Yesterday, the United States Supreme Court ruled in Horne v. USDA that the federal government cannot seize raisins from raisin producers without paying just compensation. On the face of it, this sounds so logical that one wonders how the issue got all the way to the Supreme Court.
In the late 1930s, as the Great Depression wore on, the U.S. government imposed a series of market orders in an attempt to keep prices for agricultural commodities high enough to support the farmers. One result was the Raisin Administrative Committee, which determined each year what percentage of raisins growers must turn over to the government, free of charge. The Committee would then dispose of the raisins in any number of ways, none of which commanded market prices for the raisins. The raisin producers retained an interest in the net proceeds from those sales.
The market order was never repealed, and the 2002-2003 Raisin Administrative Committee ordered growers to hand over 47 percent of the crop. Here, a family of raisin handlers refused to hand over any raisins to the Raisin Administrative Committee, which committee then levied a fine for the value of the missing raisins plus a financial penalty for disobedience.
The Government had argued that “if raisin growers don’t like it, they can ‘plant different crops,’ or ‘sell their raisin-variety grapes as table grapes or for use in juice or wine.’ Op. at 12. The Government relied on a case that permitted the Environmental Protection Agency to require pesticide, fungicide, and rodenticide manufacturers to disclose health, safety, and environmental information about their products as a condition to receiving a permit to sell, even if those disclosures included trade secrets. The Supreme Court had held there that the requirement was not a taking because the manufacturers received a lucrative license to sell dangerous chemicals it would otherwise not be permitted to sell, in other words, a “valuable Government benefit.” Op. at 13.
This Court said that “[r]aisins are not dangerous pesticides; they are a healthy snack,” and that the right to engage in the interstate sale of produce cannot be “held hostage,” redeemable only by “waiver of constitutional protection.” Op. at 13.
The Court also distinguished a case involving the “privilege fee” that Maryland watermen pay the State for the right to harvest oysters. That fee is not a taking because oyster farmers are fishing a state resource – in other words, appropriating State property for their own use, instead of the other way around. Op. at 14.

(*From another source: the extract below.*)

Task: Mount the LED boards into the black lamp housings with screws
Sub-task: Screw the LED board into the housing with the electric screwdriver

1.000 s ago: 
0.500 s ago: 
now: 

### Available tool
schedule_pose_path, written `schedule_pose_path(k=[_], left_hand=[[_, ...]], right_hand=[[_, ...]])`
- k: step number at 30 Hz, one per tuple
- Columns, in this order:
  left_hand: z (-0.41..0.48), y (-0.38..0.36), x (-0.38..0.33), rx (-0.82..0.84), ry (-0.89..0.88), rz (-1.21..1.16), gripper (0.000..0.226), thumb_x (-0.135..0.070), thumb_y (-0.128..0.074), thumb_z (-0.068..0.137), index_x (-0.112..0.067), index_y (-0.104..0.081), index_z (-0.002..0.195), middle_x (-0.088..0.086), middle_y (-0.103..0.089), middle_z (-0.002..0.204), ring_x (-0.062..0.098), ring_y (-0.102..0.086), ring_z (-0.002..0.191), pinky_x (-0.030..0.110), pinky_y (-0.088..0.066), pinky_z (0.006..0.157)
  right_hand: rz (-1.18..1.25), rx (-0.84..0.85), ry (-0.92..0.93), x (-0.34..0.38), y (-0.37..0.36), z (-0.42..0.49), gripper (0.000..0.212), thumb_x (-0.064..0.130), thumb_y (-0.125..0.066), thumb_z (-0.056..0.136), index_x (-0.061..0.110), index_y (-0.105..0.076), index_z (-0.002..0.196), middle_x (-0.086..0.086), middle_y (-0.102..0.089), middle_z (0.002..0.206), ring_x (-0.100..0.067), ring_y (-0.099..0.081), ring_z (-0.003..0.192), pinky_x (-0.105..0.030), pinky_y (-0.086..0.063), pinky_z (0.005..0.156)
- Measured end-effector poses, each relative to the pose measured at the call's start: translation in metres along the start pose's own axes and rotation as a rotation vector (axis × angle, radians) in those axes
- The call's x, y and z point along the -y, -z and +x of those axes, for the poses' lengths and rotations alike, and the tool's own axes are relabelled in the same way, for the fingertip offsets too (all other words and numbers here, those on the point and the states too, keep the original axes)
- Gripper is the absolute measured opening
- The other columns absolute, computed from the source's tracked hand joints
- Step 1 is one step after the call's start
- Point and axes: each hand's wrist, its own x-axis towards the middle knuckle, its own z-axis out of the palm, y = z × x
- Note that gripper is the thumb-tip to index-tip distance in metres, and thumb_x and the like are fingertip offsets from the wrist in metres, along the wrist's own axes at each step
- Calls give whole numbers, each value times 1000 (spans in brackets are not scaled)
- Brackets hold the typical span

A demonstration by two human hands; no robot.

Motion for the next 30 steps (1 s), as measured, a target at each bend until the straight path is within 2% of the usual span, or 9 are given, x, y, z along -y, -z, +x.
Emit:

Justice Breyer’s Dissent. Justice Breyer argued that whether the market value of the remaining, non-reserved raisins benefitted from the fact of the reserve – the purpose of the market order in the first place – had not been addressed in the lower courts. The question, he believes, warrants a remand because if the facts were to show that the market price of raisins benefitted from the reserve requirements, that benefit itself might constitute “just compensation.”
Justice Sotomayor’s Dissent. Justice Sotomayor dissented on the grounds that the Takings Clause applies only when all property rights are destroyed. Because the raisin handlers retain rights in their non-reserved raisins as well as some interest in the net proceeds of the sales of the reserved raisins, their property rights are not completely destroyed and thus, the order is not a per se taking.